## [Task instructions]
Where a line of the data below has the string "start", copy that line.

______

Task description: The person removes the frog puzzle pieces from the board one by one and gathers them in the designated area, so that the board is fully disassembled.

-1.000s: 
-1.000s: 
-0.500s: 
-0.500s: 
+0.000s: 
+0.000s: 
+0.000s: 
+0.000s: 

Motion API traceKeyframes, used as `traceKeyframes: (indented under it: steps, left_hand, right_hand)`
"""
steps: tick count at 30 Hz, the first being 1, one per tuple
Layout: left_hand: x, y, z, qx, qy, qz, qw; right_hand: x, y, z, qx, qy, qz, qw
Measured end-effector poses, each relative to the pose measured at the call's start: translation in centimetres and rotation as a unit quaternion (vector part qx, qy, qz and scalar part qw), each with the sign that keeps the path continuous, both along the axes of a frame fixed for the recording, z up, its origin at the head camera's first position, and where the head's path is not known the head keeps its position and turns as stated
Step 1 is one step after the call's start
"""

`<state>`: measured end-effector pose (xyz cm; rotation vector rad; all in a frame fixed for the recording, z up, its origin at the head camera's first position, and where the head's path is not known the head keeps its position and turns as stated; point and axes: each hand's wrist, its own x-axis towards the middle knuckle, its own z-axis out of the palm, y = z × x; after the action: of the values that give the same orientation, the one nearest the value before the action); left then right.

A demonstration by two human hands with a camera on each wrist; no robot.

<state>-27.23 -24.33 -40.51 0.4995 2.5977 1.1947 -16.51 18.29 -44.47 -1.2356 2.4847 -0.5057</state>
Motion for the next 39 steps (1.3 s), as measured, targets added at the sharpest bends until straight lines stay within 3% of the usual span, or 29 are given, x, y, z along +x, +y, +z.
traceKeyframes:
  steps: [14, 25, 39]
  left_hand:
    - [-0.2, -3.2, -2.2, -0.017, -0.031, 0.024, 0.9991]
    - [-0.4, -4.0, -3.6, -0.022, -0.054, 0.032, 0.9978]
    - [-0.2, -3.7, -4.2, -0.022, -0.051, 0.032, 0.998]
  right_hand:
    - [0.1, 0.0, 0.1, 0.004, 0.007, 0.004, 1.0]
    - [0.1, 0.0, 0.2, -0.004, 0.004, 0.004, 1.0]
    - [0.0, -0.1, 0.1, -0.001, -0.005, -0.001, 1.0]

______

## [Result for this exercise]
Measured end-effector poses, each relative to the pose measured at the call's start: translation in centimetres and rotation as a unit quaternion (vector part qx, qy, qz and scalar part qw), each with the sign that keeps the path continuous, both along the axes of a frame fixed for the recording, z up, its origin at the head camera's first position, and where the head's path is not known the head keeps its position and turns as stated
Step 1 is one step after the call's start

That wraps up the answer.